Assessing the impact of dairy waste lagoons on groundwater quality using a spatial analysis of vadose zone and groundwater information in a coastal phreatic aquifer

Abstract

Dairy waste lagoons are considered to be point sources of groundwater contamination by chloride (Cl−), different nitrogen-species and pathogens/microorganisms. The objective of this work is to introduce a methodology to assess the past and future impacts of such lagoons on regional groundwater quality. The method is based on a spatial statistical analysis of Cl− and total nitrogen (TN) concentration distributions in the saturated and the vadose (unsaturated) zones. The method provides quantitative data on the relation between the locations of dairy lagoons and the spatial variability in Cl− and TN concentrations in groundwater. The method was applied to the Beer-Tuvia region, Israel, where intensive dairy farming has been practiced for over 50 years above the local phreatic aquifer. Mass balance calculations accounted for the various groundwater recharge and abstraction sources and sinks in the entire region. The mass balances showed that despite the small surface area covered by the dairy lagoons in this region (0.8%), leachates from lagoons have contributed 6.0% and 12.6% of the total mass of Cl− and TN (mainly as NO3−-N) added to the aquifer.

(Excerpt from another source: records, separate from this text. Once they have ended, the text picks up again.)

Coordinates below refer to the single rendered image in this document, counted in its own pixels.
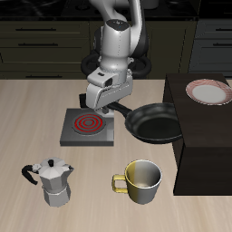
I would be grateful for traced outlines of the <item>black kitchen countertop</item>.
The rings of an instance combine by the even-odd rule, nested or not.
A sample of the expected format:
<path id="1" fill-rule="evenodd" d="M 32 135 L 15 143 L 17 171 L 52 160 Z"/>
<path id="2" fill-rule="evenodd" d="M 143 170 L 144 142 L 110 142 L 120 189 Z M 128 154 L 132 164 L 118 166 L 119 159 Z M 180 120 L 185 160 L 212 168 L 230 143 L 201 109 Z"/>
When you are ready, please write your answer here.
<path id="1" fill-rule="evenodd" d="M 197 21 L 189 0 L 159 0 L 145 9 L 146 21 Z M 88 0 L 0 0 L 0 21 L 101 21 Z"/>

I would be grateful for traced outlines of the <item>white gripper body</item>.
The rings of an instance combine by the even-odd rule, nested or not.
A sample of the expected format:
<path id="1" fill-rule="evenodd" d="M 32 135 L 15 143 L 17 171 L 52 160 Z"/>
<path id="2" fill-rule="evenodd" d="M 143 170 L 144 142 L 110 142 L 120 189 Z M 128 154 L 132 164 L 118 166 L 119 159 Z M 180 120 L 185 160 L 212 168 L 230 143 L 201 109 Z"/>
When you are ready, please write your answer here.
<path id="1" fill-rule="evenodd" d="M 91 109 L 98 110 L 130 95 L 132 87 L 133 80 L 131 75 L 128 75 L 126 82 L 120 85 L 102 88 L 90 83 L 86 92 L 86 105 Z"/>

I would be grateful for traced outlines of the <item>silver moka pot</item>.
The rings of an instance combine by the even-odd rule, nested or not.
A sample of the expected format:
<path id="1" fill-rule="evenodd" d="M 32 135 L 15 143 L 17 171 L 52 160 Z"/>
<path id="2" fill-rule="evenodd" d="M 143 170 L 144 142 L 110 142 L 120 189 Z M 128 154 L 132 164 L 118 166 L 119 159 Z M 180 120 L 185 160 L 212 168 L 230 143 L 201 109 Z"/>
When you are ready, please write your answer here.
<path id="1" fill-rule="evenodd" d="M 40 176 L 43 183 L 44 200 L 50 207 L 61 207 L 70 200 L 71 189 L 67 181 L 74 168 L 66 164 L 63 159 L 44 159 L 40 164 L 26 165 L 22 168 L 22 175 L 32 184 L 37 181 L 33 179 L 30 172 Z"/>

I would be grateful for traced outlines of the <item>black frying pan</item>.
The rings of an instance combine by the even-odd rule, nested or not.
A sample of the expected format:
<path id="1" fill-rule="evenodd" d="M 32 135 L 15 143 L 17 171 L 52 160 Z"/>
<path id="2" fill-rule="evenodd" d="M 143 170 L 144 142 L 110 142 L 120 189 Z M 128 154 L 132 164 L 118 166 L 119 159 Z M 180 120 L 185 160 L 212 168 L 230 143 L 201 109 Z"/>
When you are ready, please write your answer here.
<path id="1" fill-rule="evenodd" d="M 173 103 L 152 103 L 131 110 L 113 102 L 108 108 L 124 116 L 125 128 L 138 140 L 150 144 L 166 144 L 182 138 Z"/>

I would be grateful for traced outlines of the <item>flat black base plate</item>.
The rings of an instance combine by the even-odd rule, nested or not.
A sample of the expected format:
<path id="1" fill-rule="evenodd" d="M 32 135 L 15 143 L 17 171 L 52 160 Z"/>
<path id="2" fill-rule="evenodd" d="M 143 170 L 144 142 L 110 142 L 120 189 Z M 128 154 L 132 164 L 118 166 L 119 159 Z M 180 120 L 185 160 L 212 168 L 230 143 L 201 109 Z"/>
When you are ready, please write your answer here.
<path id="1" fill-rule="evenodd" d="M 92 53 L 82 60 L 81 69 L 86 76 L 100 66 L 99 57 L 97 53 Z M 132 71 L 132 77 L 134 79 L 145 79 L 151 71 L 151 62 L 146 56 L 142 56 L 139 59 L 134 59 L 128 68 Z"/>

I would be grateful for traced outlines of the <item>white plate with red rim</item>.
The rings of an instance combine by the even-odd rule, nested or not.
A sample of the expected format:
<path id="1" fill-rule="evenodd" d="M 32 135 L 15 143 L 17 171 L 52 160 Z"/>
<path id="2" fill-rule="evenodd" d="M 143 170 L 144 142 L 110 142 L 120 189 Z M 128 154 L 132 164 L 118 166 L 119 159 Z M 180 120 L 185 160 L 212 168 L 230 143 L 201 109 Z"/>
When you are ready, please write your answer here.
<path id="1" fill-rule="evenodd" d="M 232 88 L 220 81 L 201 79 L 190 82 L 186 93 L 195 102 L 223 105 L 232 102 Z"/>

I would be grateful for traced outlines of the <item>dark kitchen cupboards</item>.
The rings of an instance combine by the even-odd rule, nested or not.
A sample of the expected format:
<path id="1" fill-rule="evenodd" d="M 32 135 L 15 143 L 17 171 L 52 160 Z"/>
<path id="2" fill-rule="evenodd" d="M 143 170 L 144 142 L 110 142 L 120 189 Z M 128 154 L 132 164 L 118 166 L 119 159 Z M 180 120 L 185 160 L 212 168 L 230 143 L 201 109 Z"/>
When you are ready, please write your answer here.
<path id="1" fill-rule="evenodd" d="M 0 79 L 83 79 L 82 59 L 102 21 L 0 22 Z M 197 23 L 160 18 L 146 23 L 149 79 L 186 73 Z"/>

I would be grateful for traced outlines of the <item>dark wooden cabinet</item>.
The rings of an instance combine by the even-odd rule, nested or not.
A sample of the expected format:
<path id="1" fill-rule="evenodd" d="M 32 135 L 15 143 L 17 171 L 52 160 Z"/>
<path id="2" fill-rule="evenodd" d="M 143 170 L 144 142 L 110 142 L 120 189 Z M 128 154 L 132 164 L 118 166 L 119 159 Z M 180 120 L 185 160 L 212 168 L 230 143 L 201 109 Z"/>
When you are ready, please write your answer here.
<path id="1" fill-rule="evenodd" d="M 171 102 L 182 138 L 172 143 L 178 167 L 175 196 L 232 196 L 232 102 L 207 106 L 191 100 L 195 80 L 225 82 L 221 73 L 168 73 L 163 101 Z"/>

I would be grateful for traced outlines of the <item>dark grey stove plate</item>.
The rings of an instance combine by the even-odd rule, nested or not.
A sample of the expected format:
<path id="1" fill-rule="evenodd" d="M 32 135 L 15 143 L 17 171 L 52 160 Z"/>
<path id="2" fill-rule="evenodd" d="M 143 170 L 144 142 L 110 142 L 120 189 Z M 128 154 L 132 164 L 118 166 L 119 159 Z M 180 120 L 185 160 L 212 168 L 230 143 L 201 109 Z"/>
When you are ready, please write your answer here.
<path id="1" fill-rule="evenodd" d="M 113 146 L 114 118 L 108 118 L 102 110 L 67 109 L 60 145 Z"/>

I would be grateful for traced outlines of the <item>yellow and silver mug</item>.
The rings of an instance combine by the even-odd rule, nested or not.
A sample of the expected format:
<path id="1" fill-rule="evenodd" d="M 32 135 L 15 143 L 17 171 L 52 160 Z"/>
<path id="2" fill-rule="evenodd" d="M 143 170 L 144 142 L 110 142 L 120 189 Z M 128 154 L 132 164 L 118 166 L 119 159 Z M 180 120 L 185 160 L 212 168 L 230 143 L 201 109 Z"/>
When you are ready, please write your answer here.
<path id="1" fill-rule="evenodd" d="M 154 199 L 161 179 L 161 169 L 155 163 L 137 159 L 127 165 L 123 175 L 114 175 L 111 185 L 114 192 L 128 194 L 132 201 L 144 205 Z M 127 188 L 117 188 L 116 180 L 125 181 Z"/>

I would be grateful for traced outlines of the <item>grey kitchen drawer unit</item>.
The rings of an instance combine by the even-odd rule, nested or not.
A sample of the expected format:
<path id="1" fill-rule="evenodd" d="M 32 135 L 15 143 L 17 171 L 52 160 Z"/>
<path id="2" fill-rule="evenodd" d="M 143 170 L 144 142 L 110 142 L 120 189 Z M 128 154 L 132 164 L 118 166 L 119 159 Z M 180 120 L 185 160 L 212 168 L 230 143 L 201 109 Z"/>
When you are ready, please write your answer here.
<path id="1" fill-rule="evenodd" d="M 188 71 L 232 78 L 232 19 L 198 21 Z"/>

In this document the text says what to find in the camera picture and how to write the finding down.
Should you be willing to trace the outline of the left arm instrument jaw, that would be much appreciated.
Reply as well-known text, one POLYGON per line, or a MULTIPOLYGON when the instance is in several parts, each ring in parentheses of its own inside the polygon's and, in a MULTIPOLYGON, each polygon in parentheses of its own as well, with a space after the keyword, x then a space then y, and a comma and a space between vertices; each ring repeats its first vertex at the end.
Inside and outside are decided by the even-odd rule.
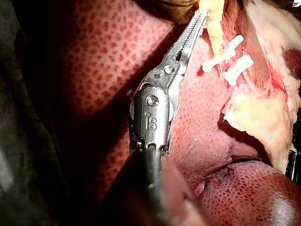
POLYGON ((205 12, 195 11, 194 16, 191 18, 182 34, 166 53, 164 60, 166 62, 177 61, 187 64, 199 36, 203 33, 204 26, 205 12))
POLYGON ((202 35, 208 13, 195 13, 190 22, 177 40, 177 52, 175 59, 181 67, 187 67, 193 48, 202 35))

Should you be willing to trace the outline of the left arm instrument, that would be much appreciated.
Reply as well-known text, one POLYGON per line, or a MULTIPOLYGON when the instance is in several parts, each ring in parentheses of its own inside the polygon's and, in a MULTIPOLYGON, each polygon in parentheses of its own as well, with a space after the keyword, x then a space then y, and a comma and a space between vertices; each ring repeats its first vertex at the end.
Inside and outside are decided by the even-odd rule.
POLYGON ((169 153, 174 117, 180 106, 179 86, 186 62, 166 57, 146 74, 130 104, 130 152, 155 147, 169 153))

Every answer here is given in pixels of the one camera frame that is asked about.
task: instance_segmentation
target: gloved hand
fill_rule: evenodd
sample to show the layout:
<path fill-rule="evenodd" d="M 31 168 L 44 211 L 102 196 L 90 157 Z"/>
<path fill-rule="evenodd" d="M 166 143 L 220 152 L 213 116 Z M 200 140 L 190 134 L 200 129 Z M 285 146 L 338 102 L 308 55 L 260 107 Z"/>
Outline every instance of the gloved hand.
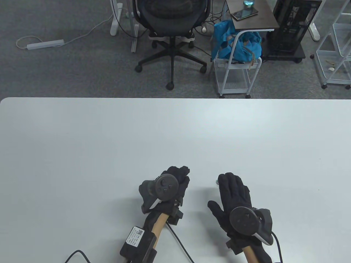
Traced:
<path fill-rule="evenodd" d="M 257 245 L 262 246 L 261 241 L 256 237 L 245 236 L 235 231 L 229 221 L 230 212 L 234 208 L 252 208 L 248 187 L 243 184 L 239 176 L 232 173 L 220 174 L 218 176 L 218 184 L 224 211 L 215 201 L 209 201 L 207 206 L 217 219 L 221 228 L 239 248 Z"/>
<path fill-rule="evenodd" d="M 178 192 L 172 199 L 157 204 L 153 209 L 151 209 L 151 211 L 158 211 L 167 215 L 171 215 L 174 210 L 174 207 L 179 207 L 179 205 L 183 205 L 183 197 L 185 195 L 185 190 L 188 187 L 190 181 L 189 176 L 187 176 L 189 172 L 190 169 L 186 166 L 183 166 L 181 168 L 171 166 L 167 169 L 167 171 L 162 172 L 161 175 L 171 174 L 178 180 Z"/>

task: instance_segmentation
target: black mesh chair back
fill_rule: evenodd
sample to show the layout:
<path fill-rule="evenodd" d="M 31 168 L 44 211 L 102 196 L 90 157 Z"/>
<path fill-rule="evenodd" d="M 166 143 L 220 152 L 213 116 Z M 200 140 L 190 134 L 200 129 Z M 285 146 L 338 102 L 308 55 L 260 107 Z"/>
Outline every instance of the black mesh chair back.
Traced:
<path fill-rule="evenodd" d="M 162 36 L 182 36 L 201 25 L 208 0 L 138 0 L 140 23 Z"/>

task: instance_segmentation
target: gray floor
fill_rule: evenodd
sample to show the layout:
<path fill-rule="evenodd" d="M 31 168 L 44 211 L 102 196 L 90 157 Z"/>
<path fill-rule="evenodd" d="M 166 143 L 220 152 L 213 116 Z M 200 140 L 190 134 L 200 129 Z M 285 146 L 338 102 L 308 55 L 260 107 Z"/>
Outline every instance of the gray floor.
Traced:
<path fill-rule="evenodd" d="M 274 7 L 275 0 L 268 0 Z M 316 24 L 324 35 L 344 0 L 327 0 Z M 223 0 L 214 0 L 214 11 Z M 5 97 L 217 97 L 214 74 L 202 75 L 199 65 L 178 58 L 175 63 L 175 89 L 167 91 L 170 60 L 146 65 L 142 73 L 134 71 L 137 61 L 155 52 L 145 34 L 132 54 L 131 39 L 120 29 L 112 37 L 111 22 L 97 28 L 86 38 L 60 48 L 20 50 L 15 41 L 36 35 L 44 41 L 68 41 L 87 33 L 111 14 L 109 0 L 1 0 L 0 2 L 0 100 Z M 125 10 L 122 25 L 130 31 Z M 25 45 L 34 40 L 24 40 Z M 309 33 L 303 41 L 307 56 L 317 43 Z M 210 52 L 208 38 L 196 35 L 196 45 Z M 189 50 L 205 61 L 209 57 L 197 49 Z M 306 58 L 295 64 L 268 61 L 259 72 L 253 98 L 273 99 L 351 99 L 351 90 L 341 86 L 320 88 L 313 62 Z M 243 98 L 231 95 L 228 98 Z"/>

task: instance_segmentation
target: printed label
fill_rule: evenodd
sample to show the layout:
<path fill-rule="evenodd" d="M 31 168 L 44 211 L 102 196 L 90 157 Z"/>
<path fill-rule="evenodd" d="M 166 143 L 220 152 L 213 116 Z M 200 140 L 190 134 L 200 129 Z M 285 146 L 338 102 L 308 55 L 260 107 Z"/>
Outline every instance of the printed label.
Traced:
<path fill-rule="evenodd" d="M 139 242 L 144 234 L 144 230 L 139 227 L 133 227 L 132 231 L 127 237 L 126 243 L 132 245 L 133 247 L 138 247 Z"/>

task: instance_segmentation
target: black box with label
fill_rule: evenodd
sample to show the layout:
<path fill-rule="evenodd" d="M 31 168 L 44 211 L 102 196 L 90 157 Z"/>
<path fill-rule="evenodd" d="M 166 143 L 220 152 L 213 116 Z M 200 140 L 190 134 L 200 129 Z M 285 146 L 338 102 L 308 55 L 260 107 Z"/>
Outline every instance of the black box with label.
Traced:
<path fill-rule="evenodd" d="M 133 227 L 119 253 L 133 263 L 151 263 L 156 255 L 155 242 L 154 233 Z"/>

The chemical composition of the aquifer and vadose zone water suggested that irrigated agricultural activity in the region is the main contributor of Cl− and TN to the groundwater. A low spatial correlation between the Cl− and NO3−-N concentrations in the groundwater and the on-land location of the dairy farms strengthened this assumption, despite the dairy waste lagoon being a point source for groundwater contamination by Cl− and NO3−-N. Mass balance calculations, for the vadose zone of the entire region, indicated that drying of the lagoons would decrease the regional groundwater salinization process (11% of the total Cl− load is stored under lagoons). A more considerable reduction in the groundwater contamination by NO3−-N is expected (25% of the NO3−-N load is stored under lagoons). Results demonstrate that analyzing vadose zone and groundwater data by spatial statistical analysis methods can significantly contribute to the understanding of the relations between groundwater contaminating sources, and to assessing appropriate remediation steps.